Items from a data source

■ ■ ■ ■ ■

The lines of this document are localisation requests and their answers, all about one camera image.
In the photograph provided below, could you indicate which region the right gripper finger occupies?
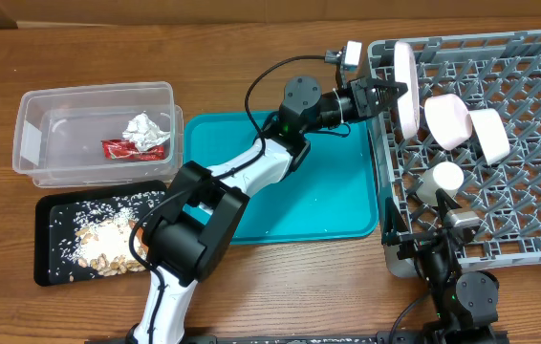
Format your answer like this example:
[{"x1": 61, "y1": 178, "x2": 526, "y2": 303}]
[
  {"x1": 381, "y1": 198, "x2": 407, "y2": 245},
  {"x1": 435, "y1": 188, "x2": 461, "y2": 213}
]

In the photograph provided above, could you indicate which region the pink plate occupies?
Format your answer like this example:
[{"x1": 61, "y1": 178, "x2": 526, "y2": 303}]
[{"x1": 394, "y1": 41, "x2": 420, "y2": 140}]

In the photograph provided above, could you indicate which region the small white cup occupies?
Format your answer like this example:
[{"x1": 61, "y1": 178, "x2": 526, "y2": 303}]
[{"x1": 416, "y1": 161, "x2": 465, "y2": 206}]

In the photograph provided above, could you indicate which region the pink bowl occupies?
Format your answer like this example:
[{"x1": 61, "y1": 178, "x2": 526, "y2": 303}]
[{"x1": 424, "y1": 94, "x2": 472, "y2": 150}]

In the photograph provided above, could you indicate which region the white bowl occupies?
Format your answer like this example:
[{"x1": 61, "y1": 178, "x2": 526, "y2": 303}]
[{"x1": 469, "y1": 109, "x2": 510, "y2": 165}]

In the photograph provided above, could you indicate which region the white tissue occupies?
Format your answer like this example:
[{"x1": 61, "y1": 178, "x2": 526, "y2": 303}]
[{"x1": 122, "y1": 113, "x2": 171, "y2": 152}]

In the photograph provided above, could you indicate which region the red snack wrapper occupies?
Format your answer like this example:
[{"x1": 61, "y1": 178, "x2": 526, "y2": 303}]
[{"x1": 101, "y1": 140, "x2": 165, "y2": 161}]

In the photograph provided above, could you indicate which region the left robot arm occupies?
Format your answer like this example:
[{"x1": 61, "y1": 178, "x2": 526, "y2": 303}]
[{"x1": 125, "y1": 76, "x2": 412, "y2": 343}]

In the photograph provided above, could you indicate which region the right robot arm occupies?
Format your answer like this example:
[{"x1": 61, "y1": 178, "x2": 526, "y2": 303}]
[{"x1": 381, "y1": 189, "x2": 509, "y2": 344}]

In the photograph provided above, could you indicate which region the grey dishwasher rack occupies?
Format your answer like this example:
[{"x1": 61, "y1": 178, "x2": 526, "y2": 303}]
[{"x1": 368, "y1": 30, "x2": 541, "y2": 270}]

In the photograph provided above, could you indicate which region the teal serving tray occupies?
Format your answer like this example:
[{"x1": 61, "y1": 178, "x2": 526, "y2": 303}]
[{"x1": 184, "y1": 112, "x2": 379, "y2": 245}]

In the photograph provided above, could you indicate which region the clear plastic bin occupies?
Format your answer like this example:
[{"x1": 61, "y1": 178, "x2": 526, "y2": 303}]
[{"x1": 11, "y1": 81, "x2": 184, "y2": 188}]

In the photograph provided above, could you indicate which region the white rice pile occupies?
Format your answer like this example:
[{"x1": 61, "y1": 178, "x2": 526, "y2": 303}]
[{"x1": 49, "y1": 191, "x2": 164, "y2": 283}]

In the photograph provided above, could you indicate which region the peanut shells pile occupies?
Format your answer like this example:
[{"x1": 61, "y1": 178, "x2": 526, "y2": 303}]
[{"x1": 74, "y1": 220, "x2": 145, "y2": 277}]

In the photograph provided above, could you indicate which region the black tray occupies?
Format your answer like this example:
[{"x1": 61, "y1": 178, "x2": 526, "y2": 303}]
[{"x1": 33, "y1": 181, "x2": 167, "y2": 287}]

■ ■ ■ ■ ■

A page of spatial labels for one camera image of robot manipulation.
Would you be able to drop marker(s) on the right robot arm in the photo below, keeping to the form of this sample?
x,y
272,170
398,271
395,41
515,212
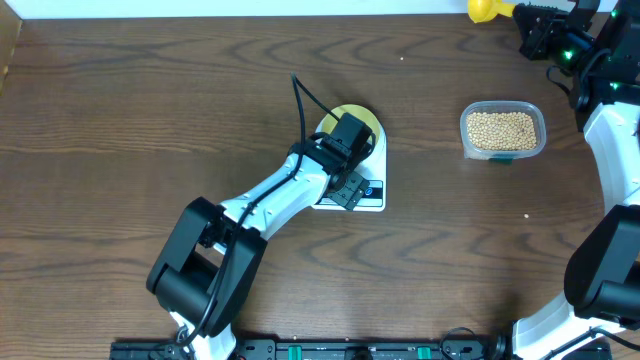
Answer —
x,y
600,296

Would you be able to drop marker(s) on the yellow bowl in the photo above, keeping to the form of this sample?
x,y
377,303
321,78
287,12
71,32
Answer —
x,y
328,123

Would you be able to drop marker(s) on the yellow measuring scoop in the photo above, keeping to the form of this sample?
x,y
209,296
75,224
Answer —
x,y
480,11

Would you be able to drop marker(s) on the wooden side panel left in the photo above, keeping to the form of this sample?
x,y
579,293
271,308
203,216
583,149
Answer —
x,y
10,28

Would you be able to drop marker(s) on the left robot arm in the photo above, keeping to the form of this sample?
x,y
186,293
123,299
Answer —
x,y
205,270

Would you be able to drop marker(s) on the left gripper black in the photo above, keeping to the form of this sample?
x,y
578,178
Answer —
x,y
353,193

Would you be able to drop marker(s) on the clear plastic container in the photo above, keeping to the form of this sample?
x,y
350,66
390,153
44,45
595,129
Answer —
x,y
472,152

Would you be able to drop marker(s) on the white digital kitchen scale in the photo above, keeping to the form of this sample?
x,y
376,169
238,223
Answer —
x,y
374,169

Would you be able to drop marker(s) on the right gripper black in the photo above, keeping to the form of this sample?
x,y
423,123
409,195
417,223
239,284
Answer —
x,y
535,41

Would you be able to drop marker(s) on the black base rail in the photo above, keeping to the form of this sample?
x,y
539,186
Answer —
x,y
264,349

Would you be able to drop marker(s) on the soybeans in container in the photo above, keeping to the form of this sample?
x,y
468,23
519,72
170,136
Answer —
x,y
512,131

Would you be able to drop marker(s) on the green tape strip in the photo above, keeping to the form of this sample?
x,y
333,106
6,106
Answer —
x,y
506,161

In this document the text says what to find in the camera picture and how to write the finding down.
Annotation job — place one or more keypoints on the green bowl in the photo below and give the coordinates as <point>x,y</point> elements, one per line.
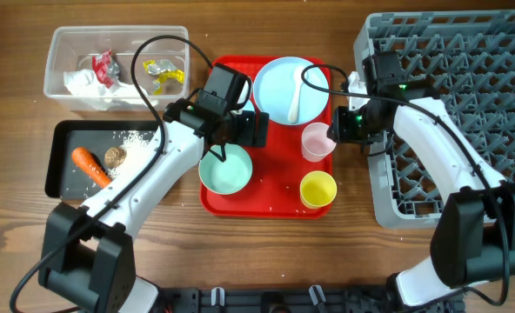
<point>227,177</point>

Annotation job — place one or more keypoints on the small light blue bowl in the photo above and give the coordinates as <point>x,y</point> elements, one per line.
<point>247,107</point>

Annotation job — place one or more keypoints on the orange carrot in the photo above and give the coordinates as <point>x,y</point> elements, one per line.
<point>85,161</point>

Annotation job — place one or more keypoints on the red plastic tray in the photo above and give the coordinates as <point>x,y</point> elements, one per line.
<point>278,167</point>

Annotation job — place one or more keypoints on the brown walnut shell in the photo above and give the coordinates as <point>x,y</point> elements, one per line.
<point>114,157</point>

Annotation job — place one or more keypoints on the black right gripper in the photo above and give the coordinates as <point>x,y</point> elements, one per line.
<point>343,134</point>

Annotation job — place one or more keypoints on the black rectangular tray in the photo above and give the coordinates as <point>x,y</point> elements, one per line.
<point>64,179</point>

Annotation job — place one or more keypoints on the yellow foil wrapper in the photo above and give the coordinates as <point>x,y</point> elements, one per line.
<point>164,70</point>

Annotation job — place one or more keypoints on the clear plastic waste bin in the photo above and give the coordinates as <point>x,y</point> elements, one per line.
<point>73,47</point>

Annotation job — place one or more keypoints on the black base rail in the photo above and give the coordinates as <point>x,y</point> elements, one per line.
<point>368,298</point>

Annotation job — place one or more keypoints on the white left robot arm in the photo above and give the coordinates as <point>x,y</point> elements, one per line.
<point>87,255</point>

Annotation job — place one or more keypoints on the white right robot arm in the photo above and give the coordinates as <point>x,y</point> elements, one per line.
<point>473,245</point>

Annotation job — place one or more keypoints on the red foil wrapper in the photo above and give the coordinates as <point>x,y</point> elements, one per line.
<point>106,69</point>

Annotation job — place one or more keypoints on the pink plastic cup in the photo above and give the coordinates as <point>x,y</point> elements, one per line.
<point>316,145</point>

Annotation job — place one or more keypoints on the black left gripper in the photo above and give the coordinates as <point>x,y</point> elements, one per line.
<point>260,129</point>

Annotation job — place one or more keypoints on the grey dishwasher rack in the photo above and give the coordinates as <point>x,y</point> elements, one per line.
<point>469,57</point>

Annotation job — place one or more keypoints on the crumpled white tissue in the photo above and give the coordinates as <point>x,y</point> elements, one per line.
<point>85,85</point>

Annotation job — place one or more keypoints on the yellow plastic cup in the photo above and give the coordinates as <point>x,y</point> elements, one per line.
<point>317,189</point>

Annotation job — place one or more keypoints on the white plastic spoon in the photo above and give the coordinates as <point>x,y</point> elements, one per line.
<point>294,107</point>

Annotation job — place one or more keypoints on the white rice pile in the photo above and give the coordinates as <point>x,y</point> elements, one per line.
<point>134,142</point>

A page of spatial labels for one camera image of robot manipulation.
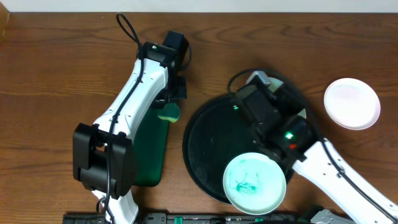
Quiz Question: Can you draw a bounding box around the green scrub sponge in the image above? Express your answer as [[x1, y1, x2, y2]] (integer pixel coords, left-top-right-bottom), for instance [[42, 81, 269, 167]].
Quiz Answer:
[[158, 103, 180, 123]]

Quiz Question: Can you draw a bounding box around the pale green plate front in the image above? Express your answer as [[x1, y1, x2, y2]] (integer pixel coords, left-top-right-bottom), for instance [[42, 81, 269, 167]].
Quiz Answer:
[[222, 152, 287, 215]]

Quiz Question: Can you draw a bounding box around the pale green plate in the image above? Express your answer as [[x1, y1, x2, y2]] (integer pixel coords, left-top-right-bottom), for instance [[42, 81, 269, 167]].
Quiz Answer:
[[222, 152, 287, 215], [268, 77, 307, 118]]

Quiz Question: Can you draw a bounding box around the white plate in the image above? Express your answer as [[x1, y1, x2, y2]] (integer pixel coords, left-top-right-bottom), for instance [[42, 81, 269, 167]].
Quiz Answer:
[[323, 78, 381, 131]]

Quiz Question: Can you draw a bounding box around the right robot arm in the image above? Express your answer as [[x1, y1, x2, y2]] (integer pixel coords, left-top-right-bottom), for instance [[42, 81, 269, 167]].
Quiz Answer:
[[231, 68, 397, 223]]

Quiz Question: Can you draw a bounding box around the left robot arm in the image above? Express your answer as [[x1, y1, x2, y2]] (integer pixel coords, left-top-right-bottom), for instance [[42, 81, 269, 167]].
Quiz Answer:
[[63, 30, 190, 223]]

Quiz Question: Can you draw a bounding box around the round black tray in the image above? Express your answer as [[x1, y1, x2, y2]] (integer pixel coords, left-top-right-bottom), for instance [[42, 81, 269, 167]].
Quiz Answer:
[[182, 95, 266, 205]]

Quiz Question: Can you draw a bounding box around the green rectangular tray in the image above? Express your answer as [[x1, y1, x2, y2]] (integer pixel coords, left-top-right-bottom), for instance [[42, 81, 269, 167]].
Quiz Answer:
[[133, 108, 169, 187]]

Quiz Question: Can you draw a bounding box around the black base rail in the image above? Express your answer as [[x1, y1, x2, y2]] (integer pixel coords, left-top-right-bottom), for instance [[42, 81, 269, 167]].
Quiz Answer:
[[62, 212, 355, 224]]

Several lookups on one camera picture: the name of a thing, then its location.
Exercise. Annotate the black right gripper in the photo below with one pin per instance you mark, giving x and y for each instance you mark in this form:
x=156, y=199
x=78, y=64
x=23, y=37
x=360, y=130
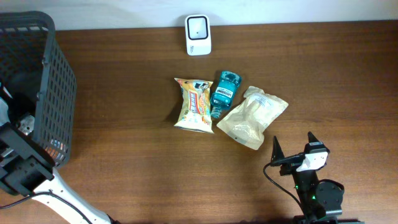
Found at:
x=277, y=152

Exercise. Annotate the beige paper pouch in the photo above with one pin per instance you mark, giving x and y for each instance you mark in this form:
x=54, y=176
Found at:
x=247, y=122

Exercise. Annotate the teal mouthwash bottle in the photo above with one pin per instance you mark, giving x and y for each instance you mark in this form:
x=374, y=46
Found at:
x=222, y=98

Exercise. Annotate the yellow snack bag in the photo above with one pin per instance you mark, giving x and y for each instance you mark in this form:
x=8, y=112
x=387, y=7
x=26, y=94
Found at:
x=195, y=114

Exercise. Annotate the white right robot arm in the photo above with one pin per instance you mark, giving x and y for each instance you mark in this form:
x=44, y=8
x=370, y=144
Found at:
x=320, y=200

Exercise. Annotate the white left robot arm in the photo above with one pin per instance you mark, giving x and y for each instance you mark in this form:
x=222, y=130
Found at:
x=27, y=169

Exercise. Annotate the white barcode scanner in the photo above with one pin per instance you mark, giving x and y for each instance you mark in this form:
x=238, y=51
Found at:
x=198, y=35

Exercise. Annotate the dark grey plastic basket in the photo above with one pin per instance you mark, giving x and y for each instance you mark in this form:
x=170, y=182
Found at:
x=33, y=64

■ ■ ■ ■ ■

TASK DESCRIPTION:
Go over the entries above and tally the lines holding "container"; please answer with the number alone.

EXERCISE RESPONSE:
2